Project: Impact of Ocean Acidification on Planktonic Foraminifera in the California Current System During the Last 300 Years

NSF Abstract:

More than one-quarter of anthropogenic CO2 emissions produced since the beginning of the Industrial Revolution have been incorporated into the global surface ocean causing large-scale declines in seawater pH. This phenomenon is referred to as ocean acidification (OA) and is predicted to become particularly acute in coastal regions, including the west coast of the US. As the oceans become more acidic, it will become increasingly difficult for marine calcifiers to produce their shells. This may have important consequences for the marine food web and for various commercially important marine species. This study will produce the first detailed record of changes in OA along the coast of California during the last two centuries. This will be accomplished by examining the shells of a group of calcifying plankton called foraminifera. These organisms live and produce their shells at the sea surface, with the shells sinking to the sea floor when the organism dies. Foraminiferal shells from a sediment core collected from Santa Barbara Basin will be studied in order to reconstruct changes in calcification over the last 200 years. Using these results, predictions will be made as to how calcification will continue to change through the end of the 21st century based on various scenarios for increasing atmospheric CO2.

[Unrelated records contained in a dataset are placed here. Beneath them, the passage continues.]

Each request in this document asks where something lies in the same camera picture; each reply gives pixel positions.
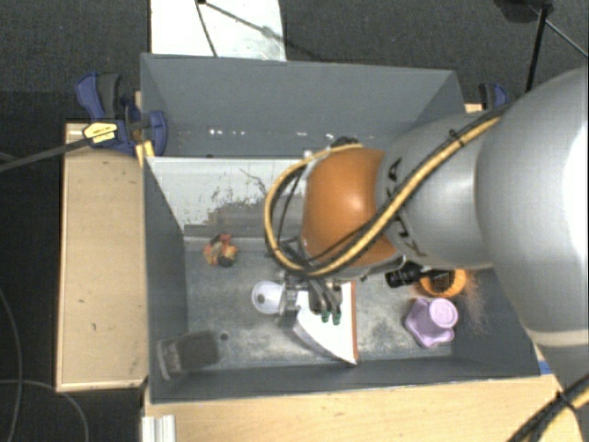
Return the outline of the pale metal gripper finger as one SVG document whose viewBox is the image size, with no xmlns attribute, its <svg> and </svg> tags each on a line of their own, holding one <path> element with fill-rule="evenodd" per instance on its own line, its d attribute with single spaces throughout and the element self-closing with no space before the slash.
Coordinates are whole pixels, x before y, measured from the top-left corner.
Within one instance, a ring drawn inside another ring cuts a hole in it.
<svg viewBox="0 0 589 442">
<path fill-rule="evenodd" d="M 293 328 L 296 322 L 300 306 L 298 305 L 299 292 L 296 289 L 286 287 L 281 295 L 279 303 L 280 328 Z"/>
</svg>

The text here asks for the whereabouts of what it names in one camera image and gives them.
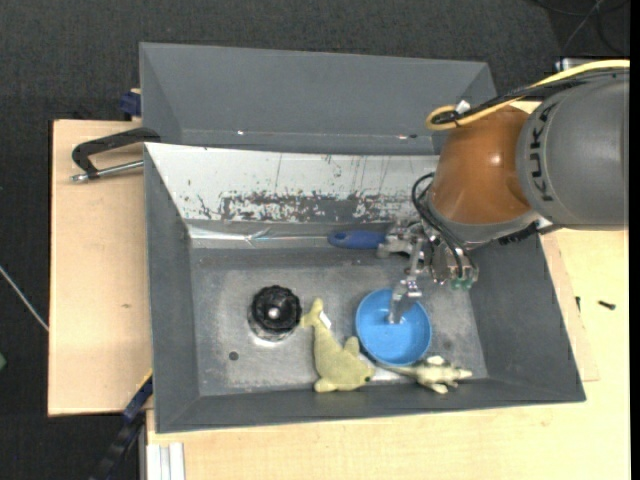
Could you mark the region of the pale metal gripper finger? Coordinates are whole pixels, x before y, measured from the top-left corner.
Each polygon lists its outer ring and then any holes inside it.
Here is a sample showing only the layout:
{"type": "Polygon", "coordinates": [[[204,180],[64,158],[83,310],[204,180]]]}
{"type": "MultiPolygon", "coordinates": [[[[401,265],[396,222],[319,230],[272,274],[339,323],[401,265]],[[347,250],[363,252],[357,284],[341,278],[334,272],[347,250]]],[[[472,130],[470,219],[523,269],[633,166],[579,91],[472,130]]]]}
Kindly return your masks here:
{"type": "Polygon", "coordinates": [[[391,324],[401,322],[402,316],[422,298],[422,290],[413,277],[400,280],[392,289],[388,321],[391,324]]]}

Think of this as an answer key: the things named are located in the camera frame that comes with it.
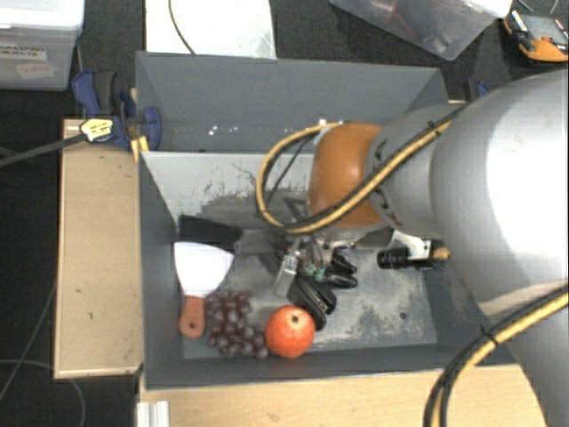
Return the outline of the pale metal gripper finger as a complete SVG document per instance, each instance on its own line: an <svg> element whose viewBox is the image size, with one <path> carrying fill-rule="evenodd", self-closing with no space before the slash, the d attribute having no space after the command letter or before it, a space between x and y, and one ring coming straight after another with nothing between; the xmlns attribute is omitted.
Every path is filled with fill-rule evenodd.
<svg viewBox="0 0 569 427"><path fill-rule="evenodd" d="M275 295L286 297L297 276L298 252L289 251L281 261L274 284Z"/></svg>

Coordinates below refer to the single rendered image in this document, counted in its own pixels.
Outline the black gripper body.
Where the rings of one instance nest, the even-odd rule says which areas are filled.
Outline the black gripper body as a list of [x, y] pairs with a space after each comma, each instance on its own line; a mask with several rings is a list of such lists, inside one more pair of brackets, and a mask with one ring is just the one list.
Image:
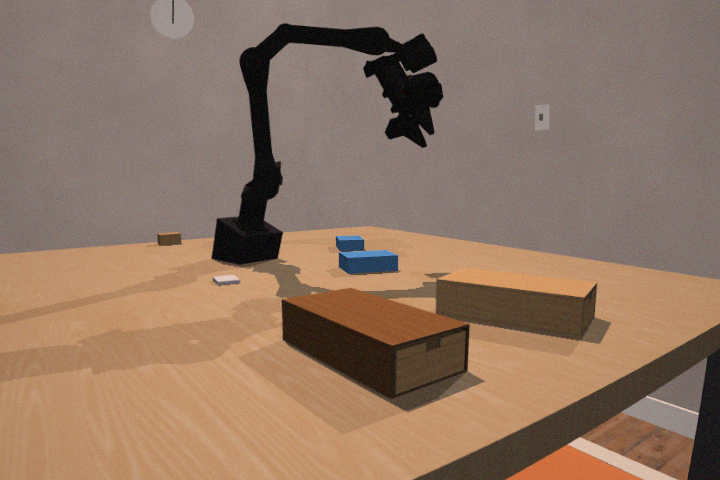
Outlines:
[[[409, 78], [410, 76], [410, 78]], [[407, 82], [408, 80], [408, 82]], [[431, 84], [430, 84], [431, 83]], [[406, 84], [406, 88], [405, 87]], [[399, 133], [393, 133], [397, 124], [405, 123], [414, 120], [412, 116], [404, 109], [407, 101], [410, 98], [415, 98], [429, 94], [428, 90], [435, 90], [438, 84], [438, 79], [433, 73], [424, 72], [416, 75], [406, 75], [404, 72], [397, 72], [390, 75], [382, 84], [384, 89], [382, 96], [383, 98], [389, 98], [392, 107], [391, 112], [400, 112], [398, 117], [390, 119], [385, 134], [388, 139], [394, 139], [403, 136]], [[419, 85], [419, 86], [418, 86]], [[427, 87], [423, 87], [427, 86]], [[415, 87], [415, 88], [414, 88]], [[413, 89], [414, 88], [414, 89]], [[423, 89], [424, 88], [424, 89]], [[404, 94], [403, 94], [404, 89]], [[411, 94], [412, 92], [412, 94]], [[404, 95], [411, 95], [409, 97]], [[404, 102], [405, 101], [405, 102]], [[404, 104], [403, 104], [404, 103]], [[402, 106], [403, 105], [403, 106]], [[401, 111], [400, 111], [401, 110]], [[410, 117], [409, 117], [410, 116]], [[393, 135], [392, 135], [393, 134]]]

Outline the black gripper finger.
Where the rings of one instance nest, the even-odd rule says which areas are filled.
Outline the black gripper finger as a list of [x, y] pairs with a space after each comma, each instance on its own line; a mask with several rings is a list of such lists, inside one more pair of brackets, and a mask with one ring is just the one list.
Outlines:
[[419, 124], [415, 120], [396, 125], [394, 133], [407, 137], [422, 148], [427, 146]]
[[427, 94], [408, 100], [405, 109], [418, 122], [418, 124], [429, 134], [433, 135], [434, 127], [430, 112], [430, 103], [434, 94]]

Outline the small white cube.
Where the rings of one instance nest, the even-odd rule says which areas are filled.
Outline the small white cube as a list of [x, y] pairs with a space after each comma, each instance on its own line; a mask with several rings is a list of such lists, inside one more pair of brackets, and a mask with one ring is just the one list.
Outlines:
[[219, 286], [219, 285], [229, 285], [229, 284], [239, 284], [240, 279], [238, 279], [234, 275], [227, 275], [227, 276], [216, 276], [213, 277], [213, 281]]

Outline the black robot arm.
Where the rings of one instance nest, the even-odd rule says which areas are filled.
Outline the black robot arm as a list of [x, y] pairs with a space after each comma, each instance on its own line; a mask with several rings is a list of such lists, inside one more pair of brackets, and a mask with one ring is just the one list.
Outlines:
[[[334, 29], [283, 23], [257, 47], [246, 49], [240, 56], [240, 67], [249, 93], [255, 164], [253, 180], [245, 184], [241, 194], [240, 219], [233, 218], [242, 231], [268, 231], [263, 224], [267, 201], [277, 195], [279, 185], [282, 185], [281, 173], [279, 179], [281, 161], [275, 162], [272, 154], [267, 117], [267, 63], [269, 67], [270, 60], [287, 45], [285, 43], [345, 47], [369, 55], [395, 53], [366, 61], [363, 68], [365, 76], [368, 78], [375, 74], [381, 86], [390, 75], [405, 73], [403, 69], [415, 73], [437, 62], [434, 48], [424, 34], [417, 35], [402, 46], [381, 27]], [[269, 57], [272, 58], [269, 60]]]

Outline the blue rectangular block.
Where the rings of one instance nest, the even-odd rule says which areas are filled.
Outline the blue rectangular block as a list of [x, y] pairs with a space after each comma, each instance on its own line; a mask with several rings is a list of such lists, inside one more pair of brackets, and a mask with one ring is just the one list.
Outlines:
[[[340, 249], [339, 249], [340, 240]], [[364, 250], [364, 239], [358, 236], [336, 236], [336, 247], [339, 251]]]
[[387, 250], [339, 252], [339, 268], [348, 274], [398, 271], [398, 255]]

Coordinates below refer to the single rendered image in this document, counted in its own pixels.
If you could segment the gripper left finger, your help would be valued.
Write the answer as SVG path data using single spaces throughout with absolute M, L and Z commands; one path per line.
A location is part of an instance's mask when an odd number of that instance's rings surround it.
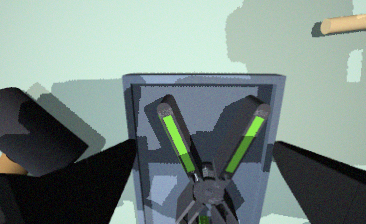
M 128 139 L 40 177 L 0 173 L 0 224 L 109 224 L 136 154 Z

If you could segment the tan wooden cylinder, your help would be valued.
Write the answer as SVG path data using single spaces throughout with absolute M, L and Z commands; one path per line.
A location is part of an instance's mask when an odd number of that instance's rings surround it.
M 366 14 L 327 18 L 321 24 L 323 34 L 366 29 Z

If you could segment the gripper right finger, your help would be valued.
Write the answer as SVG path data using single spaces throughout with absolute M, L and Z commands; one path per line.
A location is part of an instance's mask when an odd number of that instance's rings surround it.
M 366 224 L 366 170 L 283 141 L 272 155 L 311 224 Z

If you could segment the black mallet with wooden handle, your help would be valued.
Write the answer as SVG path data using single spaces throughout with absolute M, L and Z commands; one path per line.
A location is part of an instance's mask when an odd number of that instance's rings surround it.
M 0 89 L 0 173 L 40 177 L 75 163 L 88 147 L 21 89 Z

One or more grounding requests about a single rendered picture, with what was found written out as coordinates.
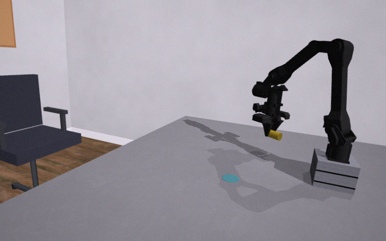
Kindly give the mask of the yellow cylinder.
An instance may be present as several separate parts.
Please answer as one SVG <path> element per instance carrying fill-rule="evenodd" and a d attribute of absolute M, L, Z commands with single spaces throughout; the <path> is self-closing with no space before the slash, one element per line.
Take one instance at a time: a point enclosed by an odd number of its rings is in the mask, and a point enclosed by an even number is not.
<path fill-rule="evenodd" d="M 276 132 L 276 131 L 270 130 L 268 137 L 270 137 L 270 138 L 273 138 L 273 139 L 276 139 L 276 140 L 280 141 L 280 140 L 281 140 L 281 138 L 282 138 L 282 133 L 279 133 L 279 132 Z"/>

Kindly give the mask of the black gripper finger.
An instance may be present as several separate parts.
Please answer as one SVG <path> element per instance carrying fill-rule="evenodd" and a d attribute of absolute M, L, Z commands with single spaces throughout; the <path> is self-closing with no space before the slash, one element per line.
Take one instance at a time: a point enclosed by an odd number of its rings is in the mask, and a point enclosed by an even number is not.
<path fill-rule="evenodd" d="M 262 124 L 262 125 L 263 125 L 263 128 L 264 128 L 264 134 L 265 134 L 266 137 L 268 137 L 269 132 L 270 132 L 272 126 L 273 126 L 273 122 L 265 123 L 265 124 Z"/>
<path fill-rule="evenodd" d="M 271 122 L 273 122 L 273 126 L 272 126 L 271 130 L 276 131 L 278 129 L 278 127 L 281 125 L 281 123 L 283 122 L 283 120 L 272 119 Z"/>

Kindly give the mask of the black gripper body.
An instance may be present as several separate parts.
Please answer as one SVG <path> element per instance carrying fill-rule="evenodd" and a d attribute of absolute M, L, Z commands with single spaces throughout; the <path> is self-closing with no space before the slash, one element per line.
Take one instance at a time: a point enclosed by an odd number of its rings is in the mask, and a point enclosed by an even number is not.
<path fill-rule="evenodd" d="M 290 114 L 288 112 L 280 110 L 280 107 L 283 106 L 283 103 L 281 103 L 281 101 L 267 100 L 265 104 L 266 104 L 265 113 L 254 114 L 252 117 L 253 121 L 265 124 L 265 123 L 271 123 L 272 119 L 279 121 L 281 120 L 281 117 L 283 117 L 284 119 L 290 118 Z"/>

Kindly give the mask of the cyan circle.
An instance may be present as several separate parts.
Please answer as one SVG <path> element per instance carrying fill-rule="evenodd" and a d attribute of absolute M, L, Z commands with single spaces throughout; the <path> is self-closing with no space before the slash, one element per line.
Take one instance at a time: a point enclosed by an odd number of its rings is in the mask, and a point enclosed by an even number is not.
<path fill-rule="evenodd" d="M 222 176 L 222 179 L 226 182 L 235 183 L 239 181 L 239 177 L 232 174 L 225 174 Z"/>

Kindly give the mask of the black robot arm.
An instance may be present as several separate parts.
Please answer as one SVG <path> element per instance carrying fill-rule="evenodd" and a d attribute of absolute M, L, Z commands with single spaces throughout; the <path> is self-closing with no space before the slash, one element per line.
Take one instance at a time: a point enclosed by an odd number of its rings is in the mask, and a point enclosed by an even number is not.
<path fill-rule="evenodd" d="M 286 83 L 294 71 L 319 52 L 327 52 L 332 67 L 332 86 L 331 110 L 329 115 L 324 116 L 323 125 L 330 142 L 327 144 L 326 157 L 329 161 L 345 164 L 350 164 L 351 143 L 357 138 L 351 130 L 350 118 L 346 110 L 348 66 L 352 59 L 353 50 L 353 44 L 343 39 L 312 40 L 284 65 L 271 70 L 263 82 L 257 81 L 252 88 L 254 96 L 267 98 L 271 101 L 281 101 L 282 92 L 288 91 L 288 89 L 285 85 L 277 85 Z M 271 87 L 272 85 L 274 86 Z"/>

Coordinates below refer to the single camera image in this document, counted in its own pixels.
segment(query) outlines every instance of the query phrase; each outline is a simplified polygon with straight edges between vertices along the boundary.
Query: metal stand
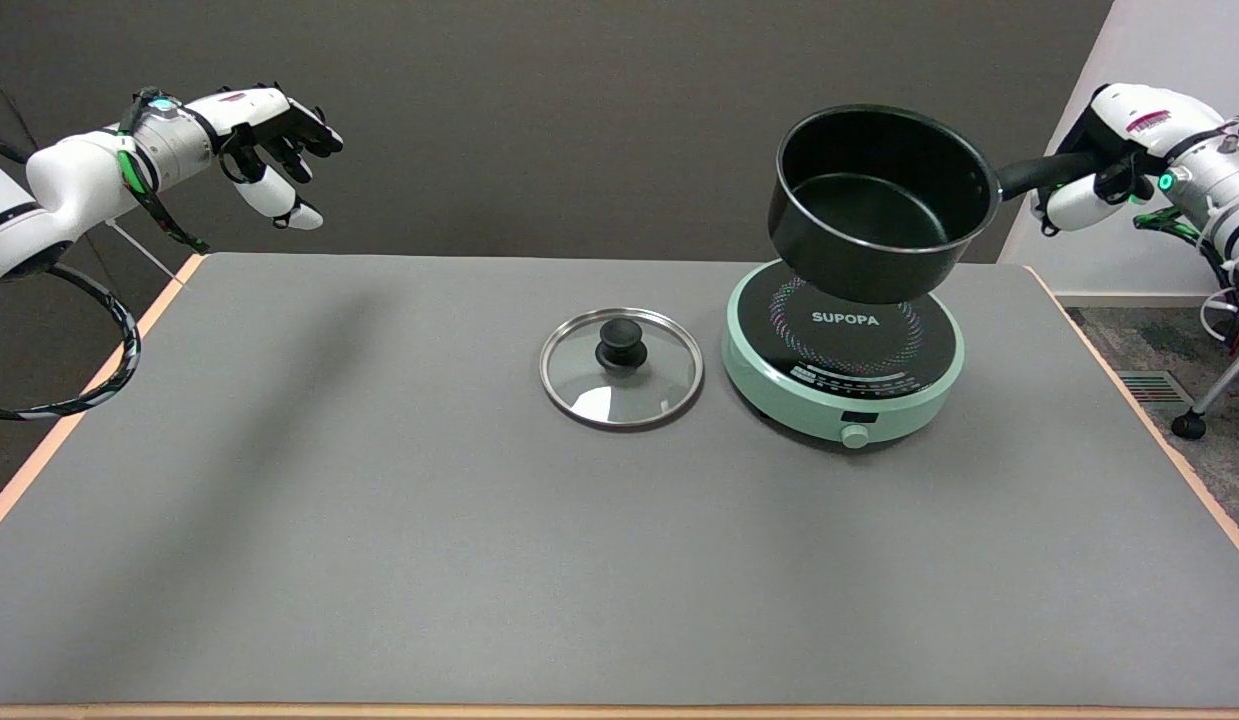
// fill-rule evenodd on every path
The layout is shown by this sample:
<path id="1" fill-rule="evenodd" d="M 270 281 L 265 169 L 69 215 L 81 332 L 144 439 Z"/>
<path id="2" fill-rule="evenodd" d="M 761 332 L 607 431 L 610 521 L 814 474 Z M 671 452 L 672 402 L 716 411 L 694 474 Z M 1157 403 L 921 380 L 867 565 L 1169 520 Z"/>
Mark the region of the metal stand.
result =
<path id="1" fill-rule="evenodd" d="M 1233 379 L 1239 375 L 1239 357 L 1228 366 L 1228 369 L 1219 375 L 1219 379 L 1214 380 L 1211 389 L 1206 394 L 1194 402 L 1187 413 L 1183 413 L 1175 421 L 1171 423 L 1171 432 L 1175 432 L 1178 437 L 1184 439 L 1201 439 L 1206 435 L 1206 419 L 1204 414 L 1211 409 L 1211 404 L 1217 400 L 1218 397 L 1223 395 L 1223 392 L 1232 384 Z"/>

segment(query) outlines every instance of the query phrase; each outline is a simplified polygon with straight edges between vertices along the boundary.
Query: caster wheel
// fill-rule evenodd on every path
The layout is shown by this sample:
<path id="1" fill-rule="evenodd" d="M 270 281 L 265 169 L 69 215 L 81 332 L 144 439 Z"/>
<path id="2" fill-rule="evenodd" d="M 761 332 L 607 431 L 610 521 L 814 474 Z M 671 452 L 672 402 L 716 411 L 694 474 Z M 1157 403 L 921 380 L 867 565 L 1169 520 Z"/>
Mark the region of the caster wheel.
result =
<path id="1" fill-rule="evenodd" d="M 1182 414 L 1171 423 L 1171 432 L 1182 439 L 1201 439 L 1206 435 L 1206 420 L 1192 411 Z"/>

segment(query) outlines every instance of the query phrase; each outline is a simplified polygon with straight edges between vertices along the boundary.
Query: robot finger
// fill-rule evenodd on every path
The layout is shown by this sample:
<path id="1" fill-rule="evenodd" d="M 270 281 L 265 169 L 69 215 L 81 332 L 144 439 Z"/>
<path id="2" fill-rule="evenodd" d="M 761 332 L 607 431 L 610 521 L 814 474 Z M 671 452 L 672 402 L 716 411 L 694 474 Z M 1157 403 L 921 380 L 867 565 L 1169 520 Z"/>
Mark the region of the robot finger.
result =
<path id="1" fill-rule="evenodd" d="M 275 228 L 316 229 L 321 213 L 305 202 L 276 170 L 264 169 L 256 182 L 234 183 L 242 200 L 256 213 L 273 218 Z"/>
<path id="2" fill-rule="evenodd" d="M 309 164 L 304 162 L 304 159 L 299 156 L 299 150 L 285 136 L 271 138 L 264 143 L 259 143 L 268 155 L 281 164 L 281 167 L 286 170 L 286 175 L 294 178 L 295 182 L 307 183 L 312 181 L 312 170 L 309 169 Z"/>
<path id="3" fill-rule="evenodd" d="M 344 139 L 335 129 L 327 126 L 322 118 L 300 105 L 299 102 L 291 99 L 290 110 L 286 114 L 289 121 L 284 135 L 295 146 L 304 147 L 318 157 L 328 157 L 344 149 Z"/>

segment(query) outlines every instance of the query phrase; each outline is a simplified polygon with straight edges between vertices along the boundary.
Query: wooden table edge
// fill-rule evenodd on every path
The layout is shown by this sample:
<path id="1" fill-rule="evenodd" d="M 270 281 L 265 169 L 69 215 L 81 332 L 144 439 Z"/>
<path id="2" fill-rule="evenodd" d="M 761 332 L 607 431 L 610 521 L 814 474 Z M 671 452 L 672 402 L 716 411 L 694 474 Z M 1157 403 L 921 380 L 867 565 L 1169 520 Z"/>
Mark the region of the wooden table edge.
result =
<path id="1" fill-rule="evenodd" d="M 1239 720 L 1239 708 L 1038 706 L 503 706 L 284 705 L 284 703 L 120 703 L 120 705 L 0 706 L 1 720 Z"/>
<path id="2" fill-rule="evenodd" d="M 176 278 L 180 283 L 187 283 L 191 274 L 197 270 L 204 260 L 199 255 L 191 257 L 180 268 Z M 1090 356 L 1108 374 L 1108 379 L 1118 387 L 1126 403 L 1135 410 L 1135 415 L 1144 421 L 1144 426 L 1151 436 L 1157 439 L 1158 446 L 1183 475 L 1187 485 L 1198 496 L 1201 503 L 1211 512 L 1215 523 L 1223 529 L 1224 537 L 1239 551 L 1239 527 L 1223 511 L 1219 502 L 1211 494 L 1206 483 L 1201 482 L 1199 475 L 1192 465 L 1183 457 L 1181 451 L 1175 450 L 1162 432 L 1149 418 L 1144 408 L 1139 405 L 1135 397 L 1113 372 L 1111 366 L 1103 359 L 1099 351 L 1087 335 L 1072 322 L 1072 317 L 1063 310 L 1063 305 L 1044 279 L 1035 269 L 1023 265 L 1026 273 L 1041 285 L 1041 290 L 1049 297 L 1053 305 L 1067 320 L 1068 325 L 1077 332 L 1077 337 L 1084 343 Z M 152 302 L 147 312 L 139 320 L 140 336 L 161 318 L 166 307 L 170 306 L 175 296 L 181 290 L 180 283 L 167 283 L 165 290 Z M 110 368 L 121 358 L 121 347 L 116 347 L 110 359 L 90 380 L 88 387 L 103 382 L 110 373 Z M 31 486 L 33 480 L 55 452 L 63 445 L 72 429 L 81 423 L 81 415 L 59 419 L 43 441 L 24 462 L 24 466 L 11 480 L 10 485 L 0 494 L 0 523 L 15 507 L 24 492 Z M 846 705 L 764 705 L 764 706 L 499 706 L 499 705 L 351 705 L 351 703 L 331 703 L 331 705 L 291 705 L 291 703 L 97 703 L 97 705 L 0 705 L 1 720 L 176 720 L 197 718 L 266 718 L 270 720 L 353 720 L 392 718 L 406 720 L 1239 720 L 1239 708 L 1053 708 L 1053 706 L 846 706 Z"/>

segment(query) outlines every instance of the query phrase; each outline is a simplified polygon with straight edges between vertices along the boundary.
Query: carpet floor
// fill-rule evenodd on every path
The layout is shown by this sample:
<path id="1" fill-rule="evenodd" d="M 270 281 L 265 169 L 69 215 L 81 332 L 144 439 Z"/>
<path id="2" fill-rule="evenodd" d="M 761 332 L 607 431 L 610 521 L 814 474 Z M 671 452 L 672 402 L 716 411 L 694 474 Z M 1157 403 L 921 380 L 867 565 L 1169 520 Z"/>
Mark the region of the carpet floor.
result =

Modeling studies suggest that the California Current System (CCS) and associated ecosystem have been and will continue to be particularly vulnerable to ocean acidification (OA). To test this concept, this study will quantify the effect of OA on calcification rates in planktonic foraminifera from the Santa Barbara Basin region of the CCS since the onset of the Industrial Revolution. A 20-year Santa Barbara Basin sediment trap time series, together with the varved sediments from the basin will be used to generate a nearly annually resolved record of changes in calcification for this group of plankton in the CCS for the last 200 years. The proposed research will take place in two phases. First, sediment trap samples and coincident water column chemistry data will be used to calibrate the relationships among foraminiferal shell morphology (area density), shell geochemistry (B/Ca), and water column carbonate chemistry. Second, these morphologic and trace metal proxies will be used to produce two independent records of changing carbon ion concentration for the last two centuries using a 210Pb-dated varved sediment record. These sediment-derived estimates of carbon ion concentration will be compared with model estimates of this parameter for the last two centuries. Taken together, the sediment trap and core samples will provide an incomparable archive for quantifying the impact of OA on calcification in this paleoclimatically important group of plankton.